Our finding that GICs exhibited a higher basal level of ROS is initially surprising, given previous reports of reduced ROS in breast cancer TICs and stem-like cells from glioma cell lines.39, 43 These differences in reported ROS levels highlight potential organ-specific metabolic states and adaptation mechanisms for TICs as well as variation generated from examining cell lines versus low-passage patient-derived cells.38, 44 We saw higher ATP levels in the GICs as compared with non-GICs grown in conditions that maintain similar proliferation rates, which suggest that GICs might have higher mitochondria-dependent oxidative phosphorylation directly contributing to free radical production.43 In addition, a link between EGFR hyperactivation, a common event in GBM, and increased ROS that creates a reliance on PARP1 has been reported.45 However, the direct mechanism leading to increased ROS in GICs is still an open area of investigation as is the overall metabolic requirements for GICs.
Nonetheless, our data indicated a higher level of oxidative base lesions and BrDU foci (ssDNA) in the GICs that were likely the direct result of ROS-induced damage. We showed that in correlation with an increase in DNA damage, there was an increase in PARsylation, which is a signal required for downstream repair factors in SSBR and additional DDR pathways. We were able to exploit the homeostatic requirement for PARP1 in GICs through PARPi followed by irradiation to eliminate GIC expansion in vivo, which likely contributed to the decrease in tumor growth. Further, tumor regression resulting from combinatorial treatment indicates widespread tumor efficacy owing to a direct effect on non-GICs and/or the reported antiangiogenic effect of PARPi.46, 47 Our data, however, do indicate that PARPi before irradiation compromises the ability of GICs to respond to DNA damage, driving the cells to undergo apoptosis.
In addition to cell death, PARPi compromised the stem cell phenotype, likely further attenuating GIC-mediated tumor maintenance. Although not directly tested, it is likely that the tumorigenicity of these cells was abrogated, given their compromised self-renewal capacity. When testing the tumor-initiating ability of GICs exposed to olaparib before orthotopic implantation, we found that the addition of radiation impeded their tumor-initiating capacity. These results suggest that PARPi with radiation would impair the ability of GICs to drive tumor recurrence.
Numerous agents proposed to radiosensitize cancers have shown promise in preclinical studies but have not produced substantial benefit in clinical trials.
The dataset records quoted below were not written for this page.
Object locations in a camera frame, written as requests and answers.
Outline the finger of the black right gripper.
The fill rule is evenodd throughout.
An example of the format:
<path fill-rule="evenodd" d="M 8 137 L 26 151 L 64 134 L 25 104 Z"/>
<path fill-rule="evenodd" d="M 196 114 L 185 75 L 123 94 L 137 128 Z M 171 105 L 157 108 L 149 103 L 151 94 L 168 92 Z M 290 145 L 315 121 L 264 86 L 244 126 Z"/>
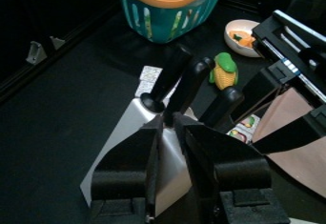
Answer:
<path fill-rule="evenodd" d="M 326 136 L 326 105 L 291 121 L 252 144 L 262 154 L 298 149 Z"/>
<path fill-rule="evenodd" d="M 238 123 L 248 115 L 262 109 L 280 92 L 292 74 L 282 69 L 262 69 L 246 84 L 242 92 L 244 100 L 231 113 L 231 119 Z"/>

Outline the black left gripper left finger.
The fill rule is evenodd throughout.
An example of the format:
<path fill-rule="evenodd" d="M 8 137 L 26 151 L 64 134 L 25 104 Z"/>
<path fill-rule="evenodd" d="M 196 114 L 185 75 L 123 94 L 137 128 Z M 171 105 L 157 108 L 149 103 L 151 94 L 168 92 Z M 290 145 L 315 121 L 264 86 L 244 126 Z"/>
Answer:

Our studies supporting use of PARP inhibitors in combination with radiation may offer potential advantages over prior agents that failed in clinical trial, as PARP inhibitors have shown acceptable toxicity in clinical trials.33 Importantly, the ability for some PARP inhibitors to cross the blood–brain barrier has been validated.29 PARP inhibitors have been most aggressively developed in BRCA-mutant breast and ovarian cancers because of the concept of synthetic lethality: BRCA1/2-mutant cancer cells cannot compensate if both SSBR (involving PARP) and homologous recombination (involving BRCA1/2) are disrupted through a combination of pharmacologic inhibition and cellular mutation.48 However, other solid tumors have demonstrated sensitivity to PARP inhibitors in the absence of BRCA1/2 mutations, perhaps indicating disruption in other key genotoxic stress-related pathways, including PTEN, or other unexpected mutations.25, 48, 49, 50
Overall, the results from our studies highlight constitutive activation of PARP1 in GICs that can be therapeutically exploited and ultimately translated to clinical trials. With the appreciation of a cellular hierarchy within numerous solid tumors, and the likely contribution of the stem cell population to disease recurrence, the impact of therapies on these cells must be evaluated. A particularly promising approach might be the combination of PARPi with hypofractionated radiation to prevent cancer cells from activating compensatory survival pathways that can occur with chronic targeted therapy treatment.
Materials and Methods
Animals and in vivo studies
All animal studies described were approved by the Cleveland Clinic Foundation Institutional Animal Care and Use Committee and conducted in accordance with the NIH Guide for the Care and Use of Laboratory Animals. For subcutaneous tumor studies, 5 × 105 freshly dissociated GBM cells from a xenograft originally derived from a primary GBM patient specimen (3691) were injected into the flanks of 20 6–week-old male athymic Nu/Nu mice (Charles River Laboratories, Wilmington, MA, USA). Tumors were allowed to reach ∼0.12 cm3, at which point animals were randomized into four groups and treated with either vehicle control (DMSO), olaparib alone (15 mg/kg given daily by intraperitoneal injection as previously described), vehicle followed by irradiation (3 Gray (Gy)), or olaparib followed by irradiation.50, 51 Tumors were monitored and measured daily using perpendicular diameter measurements for 7 days. Tumor volume was calculated using the ellipsoid formula π/6 × larger diameter × (smaller diameter).2 After the last treatment on day 7, tumors were removed and weighed and then dissociated (as described below). For intracranial implantation studies, GICs were treated with vehicle or olaparib (1 μM) for 2 h and were then left unirradiated or irradiated with 3 Gy. Two days later, 1000 viable CD133-positive GICs were implanted into the right frontal lobes of athymic Nu/Nu mice. Mice were monitored daily for neurological impairment at which time they were killed and brains were removed to evaluate for tumor development.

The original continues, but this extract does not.